Manokwari — Kepala Dinas Pendidikan Provinsi Papua Barat, Barnabas Dowansiba, S.Pd., M.Pd., menegaskan kepada seluruh jajaran Dinas Pendidikan agar bekerja membangun pendidikan dengan hati, kepedulian, dan panggilan pengabdian, bukan semata-mata dengan logika dan rutinitas birokrasi.
Penegasan tersebut disampaikan Barnabas Dowansiba saat dikonfirmasi Tempo-Timur.com, Jumat siang (23/1/2026) sekitar pukul 12.00 WIT di Manokwari.
“Terima kasih. Harapan Kepala Dinas Pendidikan Papua Barat Barnabas kepada seluruh teman-teman di Dinas Pendidikan, mari kita bekerja membangun pendidikan dengan hati, bukan hanya dengan logika,” ujar Barnabas Dowansiba dengan tegas.

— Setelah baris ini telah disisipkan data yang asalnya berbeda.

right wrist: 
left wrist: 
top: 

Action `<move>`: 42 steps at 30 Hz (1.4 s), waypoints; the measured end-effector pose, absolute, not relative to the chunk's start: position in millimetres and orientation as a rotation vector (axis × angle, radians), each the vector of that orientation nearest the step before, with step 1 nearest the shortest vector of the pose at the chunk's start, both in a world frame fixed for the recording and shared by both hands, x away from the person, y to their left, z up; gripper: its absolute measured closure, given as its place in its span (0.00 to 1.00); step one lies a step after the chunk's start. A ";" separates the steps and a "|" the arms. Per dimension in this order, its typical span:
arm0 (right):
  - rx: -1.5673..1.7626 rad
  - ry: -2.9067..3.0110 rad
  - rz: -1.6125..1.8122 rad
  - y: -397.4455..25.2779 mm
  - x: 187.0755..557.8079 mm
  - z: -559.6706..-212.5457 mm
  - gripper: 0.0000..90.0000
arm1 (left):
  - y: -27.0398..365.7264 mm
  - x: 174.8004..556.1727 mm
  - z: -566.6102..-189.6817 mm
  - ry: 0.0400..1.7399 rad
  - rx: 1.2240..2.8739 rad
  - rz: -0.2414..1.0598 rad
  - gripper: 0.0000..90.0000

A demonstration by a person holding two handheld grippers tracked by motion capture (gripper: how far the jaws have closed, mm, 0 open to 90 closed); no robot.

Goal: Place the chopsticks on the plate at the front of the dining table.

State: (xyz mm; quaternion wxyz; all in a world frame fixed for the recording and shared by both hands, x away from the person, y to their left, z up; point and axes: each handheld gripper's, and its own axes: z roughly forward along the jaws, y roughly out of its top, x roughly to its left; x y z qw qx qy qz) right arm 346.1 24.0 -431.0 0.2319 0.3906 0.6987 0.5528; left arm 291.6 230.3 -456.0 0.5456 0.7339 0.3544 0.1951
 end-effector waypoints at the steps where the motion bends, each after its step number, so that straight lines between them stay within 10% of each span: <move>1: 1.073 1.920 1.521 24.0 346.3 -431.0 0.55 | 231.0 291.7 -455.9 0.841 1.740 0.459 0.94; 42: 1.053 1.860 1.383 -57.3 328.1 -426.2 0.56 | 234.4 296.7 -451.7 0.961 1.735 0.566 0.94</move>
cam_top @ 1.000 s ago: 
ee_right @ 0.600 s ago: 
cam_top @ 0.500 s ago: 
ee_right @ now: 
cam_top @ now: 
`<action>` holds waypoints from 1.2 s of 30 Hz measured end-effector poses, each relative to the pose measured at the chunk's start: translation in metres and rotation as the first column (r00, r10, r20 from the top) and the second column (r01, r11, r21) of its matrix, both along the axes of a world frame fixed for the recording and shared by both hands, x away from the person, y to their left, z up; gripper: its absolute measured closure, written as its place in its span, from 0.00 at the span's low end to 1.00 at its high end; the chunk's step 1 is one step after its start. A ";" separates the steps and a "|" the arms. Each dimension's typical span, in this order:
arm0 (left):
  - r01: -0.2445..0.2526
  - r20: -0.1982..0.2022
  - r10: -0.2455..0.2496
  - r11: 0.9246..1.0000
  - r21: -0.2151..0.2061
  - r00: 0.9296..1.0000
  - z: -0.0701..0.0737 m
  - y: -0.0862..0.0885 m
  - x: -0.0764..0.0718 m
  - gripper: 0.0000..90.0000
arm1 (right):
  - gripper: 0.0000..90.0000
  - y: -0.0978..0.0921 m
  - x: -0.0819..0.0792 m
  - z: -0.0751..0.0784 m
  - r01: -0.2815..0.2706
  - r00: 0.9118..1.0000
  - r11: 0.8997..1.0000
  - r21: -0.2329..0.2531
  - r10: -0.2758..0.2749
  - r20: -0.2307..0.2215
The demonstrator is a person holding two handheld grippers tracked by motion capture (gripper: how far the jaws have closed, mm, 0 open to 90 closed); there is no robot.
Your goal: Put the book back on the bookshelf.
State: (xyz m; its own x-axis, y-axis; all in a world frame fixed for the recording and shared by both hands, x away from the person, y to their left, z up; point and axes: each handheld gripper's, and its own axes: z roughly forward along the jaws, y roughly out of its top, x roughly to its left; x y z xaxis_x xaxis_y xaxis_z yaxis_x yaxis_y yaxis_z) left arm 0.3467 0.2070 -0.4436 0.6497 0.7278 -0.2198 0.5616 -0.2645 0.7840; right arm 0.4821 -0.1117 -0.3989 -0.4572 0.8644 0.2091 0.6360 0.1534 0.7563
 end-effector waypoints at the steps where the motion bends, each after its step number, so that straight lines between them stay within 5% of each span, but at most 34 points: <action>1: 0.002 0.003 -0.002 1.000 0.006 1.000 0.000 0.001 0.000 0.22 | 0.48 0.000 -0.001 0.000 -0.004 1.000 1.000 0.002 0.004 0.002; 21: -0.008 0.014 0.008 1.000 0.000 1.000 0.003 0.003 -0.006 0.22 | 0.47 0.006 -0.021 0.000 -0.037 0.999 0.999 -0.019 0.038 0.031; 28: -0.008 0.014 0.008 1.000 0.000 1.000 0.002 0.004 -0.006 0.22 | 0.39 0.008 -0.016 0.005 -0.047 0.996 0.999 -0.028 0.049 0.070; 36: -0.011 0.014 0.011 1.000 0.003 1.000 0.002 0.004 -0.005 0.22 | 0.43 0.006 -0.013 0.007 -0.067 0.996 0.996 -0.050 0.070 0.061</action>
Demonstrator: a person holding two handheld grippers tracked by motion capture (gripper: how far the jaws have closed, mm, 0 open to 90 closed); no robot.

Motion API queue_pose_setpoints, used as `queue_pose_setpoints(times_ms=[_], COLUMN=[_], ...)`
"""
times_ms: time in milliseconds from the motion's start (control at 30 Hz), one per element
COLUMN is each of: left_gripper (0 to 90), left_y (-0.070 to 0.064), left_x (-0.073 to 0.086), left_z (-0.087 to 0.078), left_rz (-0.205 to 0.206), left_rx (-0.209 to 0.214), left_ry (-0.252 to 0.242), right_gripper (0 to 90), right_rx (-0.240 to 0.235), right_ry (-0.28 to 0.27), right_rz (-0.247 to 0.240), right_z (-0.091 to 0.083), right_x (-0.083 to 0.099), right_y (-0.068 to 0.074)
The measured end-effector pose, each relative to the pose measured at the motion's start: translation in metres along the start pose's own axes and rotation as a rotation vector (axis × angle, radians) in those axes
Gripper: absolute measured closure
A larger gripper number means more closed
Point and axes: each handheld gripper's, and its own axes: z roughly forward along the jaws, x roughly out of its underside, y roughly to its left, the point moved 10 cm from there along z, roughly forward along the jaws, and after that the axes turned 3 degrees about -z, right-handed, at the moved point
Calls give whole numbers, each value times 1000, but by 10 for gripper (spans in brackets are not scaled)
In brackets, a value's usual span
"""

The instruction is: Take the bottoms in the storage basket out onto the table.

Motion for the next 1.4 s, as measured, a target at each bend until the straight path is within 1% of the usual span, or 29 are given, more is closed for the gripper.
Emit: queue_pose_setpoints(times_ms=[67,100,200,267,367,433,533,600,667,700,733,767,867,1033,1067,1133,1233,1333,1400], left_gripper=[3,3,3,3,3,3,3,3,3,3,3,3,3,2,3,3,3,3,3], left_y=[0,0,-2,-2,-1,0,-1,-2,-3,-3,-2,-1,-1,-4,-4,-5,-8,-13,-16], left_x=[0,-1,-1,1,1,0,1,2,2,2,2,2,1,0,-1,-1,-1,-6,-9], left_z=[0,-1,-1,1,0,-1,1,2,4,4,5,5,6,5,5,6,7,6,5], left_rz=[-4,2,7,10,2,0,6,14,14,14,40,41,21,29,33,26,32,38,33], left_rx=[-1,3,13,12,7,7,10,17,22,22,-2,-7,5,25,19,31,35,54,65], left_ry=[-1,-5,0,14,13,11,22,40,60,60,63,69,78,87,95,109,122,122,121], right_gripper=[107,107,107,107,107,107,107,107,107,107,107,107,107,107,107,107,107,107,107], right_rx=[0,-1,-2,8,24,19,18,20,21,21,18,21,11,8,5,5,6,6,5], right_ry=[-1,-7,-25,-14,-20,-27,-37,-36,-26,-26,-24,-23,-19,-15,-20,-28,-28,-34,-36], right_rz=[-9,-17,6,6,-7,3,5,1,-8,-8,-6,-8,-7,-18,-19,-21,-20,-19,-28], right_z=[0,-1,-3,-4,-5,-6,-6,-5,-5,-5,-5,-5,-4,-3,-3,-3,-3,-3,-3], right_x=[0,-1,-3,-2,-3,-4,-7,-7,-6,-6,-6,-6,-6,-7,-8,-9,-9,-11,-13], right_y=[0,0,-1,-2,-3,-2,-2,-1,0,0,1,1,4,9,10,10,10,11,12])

Ia menekankan bahwa dunia pendidikan di Papua Barat membutuhkan kepekaan sosial, rasa empati, dan ketulusan, terutama dalam melayani anak-anak di daerah terpencil dan masyarakat yang membutuhkan perhatian lebih.
“Kita harus gunakan hati—hati yang peduli, hati yang merasa kasihan, hati yang melayani sebagai bentuk ibadah. Jangan hanya bekerja berdasarkan logika, aturan, dan kepentingan pribadi,” tegasnya.
Menurutnya, jika aparatur pendidikan hanya bekerja berdasarkan hitungan administratif tanpa empati, maka tujuan besar peningkatan kualitas pendidikan tidak akan tercapai secara maksimal.
Ia berharap pesan tersebut menjadi peringatan sekaligus motivasi bagi seluruh ASN dan tenaga pendidik agar kembali pada esensi pengabdian, yakni melayani dan mencerdaskan generasi Papua Barat dengan penuh tanggung jawab moral.